ALBUM OF THE DAY:
Joel Vandroogenbroeck
Biomechanoïd

'Biomechanoid' album cover

Joel Vandroogenbroeck
Biomechanoïd
(Colorsound Library, 1980)

“After listening to this record, your friends may not know you anymore,” reads the disclaimer on Brainticket’s vaguely terrifying acid-test album, Cottonwoodhill. “Only listen to this once a day; your brain might be destroyed!”

That’s a bit of an exaggeration, but not by much. The two-part, 25-minute track that gave the Krautrock group its name and brought the curtain down on their undeniably demented debut was beyond bonkers, a nightmarish blend of jackhammer hooks, poison-tipped poetry, ravenous field recordings and guitar-led locked grooves. This is what happens when the drugs work all too well, it seems to say. Loudly.
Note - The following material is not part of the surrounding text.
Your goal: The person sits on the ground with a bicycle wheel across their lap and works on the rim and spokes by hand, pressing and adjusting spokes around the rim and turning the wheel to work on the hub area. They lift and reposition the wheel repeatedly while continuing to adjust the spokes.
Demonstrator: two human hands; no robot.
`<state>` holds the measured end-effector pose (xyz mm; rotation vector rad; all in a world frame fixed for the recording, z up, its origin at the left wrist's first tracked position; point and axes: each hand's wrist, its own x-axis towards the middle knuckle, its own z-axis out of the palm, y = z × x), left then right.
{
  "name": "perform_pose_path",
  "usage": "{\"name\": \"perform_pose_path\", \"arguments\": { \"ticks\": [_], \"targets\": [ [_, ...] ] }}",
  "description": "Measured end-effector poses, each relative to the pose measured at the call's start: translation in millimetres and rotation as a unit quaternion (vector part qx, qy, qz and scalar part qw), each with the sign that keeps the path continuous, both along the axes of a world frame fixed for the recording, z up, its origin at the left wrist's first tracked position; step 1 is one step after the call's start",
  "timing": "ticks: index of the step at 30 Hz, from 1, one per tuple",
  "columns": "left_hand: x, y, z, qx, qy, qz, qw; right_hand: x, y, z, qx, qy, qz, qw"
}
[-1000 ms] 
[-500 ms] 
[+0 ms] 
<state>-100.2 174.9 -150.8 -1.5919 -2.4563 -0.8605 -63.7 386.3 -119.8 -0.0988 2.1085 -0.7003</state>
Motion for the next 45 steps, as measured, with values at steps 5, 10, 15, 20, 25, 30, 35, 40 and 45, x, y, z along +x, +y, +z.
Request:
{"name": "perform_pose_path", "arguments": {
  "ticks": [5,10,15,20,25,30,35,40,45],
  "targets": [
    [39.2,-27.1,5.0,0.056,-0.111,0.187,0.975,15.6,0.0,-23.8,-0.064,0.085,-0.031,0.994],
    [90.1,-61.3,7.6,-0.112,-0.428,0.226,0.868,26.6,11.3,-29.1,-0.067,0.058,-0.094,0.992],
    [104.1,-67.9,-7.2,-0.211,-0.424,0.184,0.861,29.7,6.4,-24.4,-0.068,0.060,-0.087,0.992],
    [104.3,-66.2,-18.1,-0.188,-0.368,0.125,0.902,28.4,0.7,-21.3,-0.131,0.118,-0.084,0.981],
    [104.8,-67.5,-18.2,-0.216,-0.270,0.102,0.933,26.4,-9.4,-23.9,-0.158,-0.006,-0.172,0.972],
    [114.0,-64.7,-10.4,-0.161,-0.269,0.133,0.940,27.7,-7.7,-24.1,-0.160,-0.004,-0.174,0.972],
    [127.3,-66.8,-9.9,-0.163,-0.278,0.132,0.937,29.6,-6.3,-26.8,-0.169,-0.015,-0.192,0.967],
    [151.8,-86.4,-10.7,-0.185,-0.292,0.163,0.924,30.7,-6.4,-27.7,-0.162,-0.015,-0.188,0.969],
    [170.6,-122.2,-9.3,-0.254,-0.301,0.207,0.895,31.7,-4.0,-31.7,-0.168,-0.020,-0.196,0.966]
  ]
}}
Which is a major reason why it took less than five years for Belgium’s leading cosmonauts to earn a less than favorable rep with conservative folks, to the point where their acid-fried frontman (Joel Vandroogenbroeck) happily decamped to Bali in pursuit of a solo career when the pressure to censor Brainticket’s madness became too great. Biomechanoid fills in the gaps between the multi-instrumentalist’s palette-cleansing experiments with gamelan instruments and his eventual pursuit of liquified synth loops. Set for a proper vinyl reissue through Aguirre Records next month and available through Spotify and other digital outlets now, the album hasn’t aged a bit. If anything, it’s as relevant as ever, from its Alien-related H.R. Giger cover to its night sweats take on ambient music.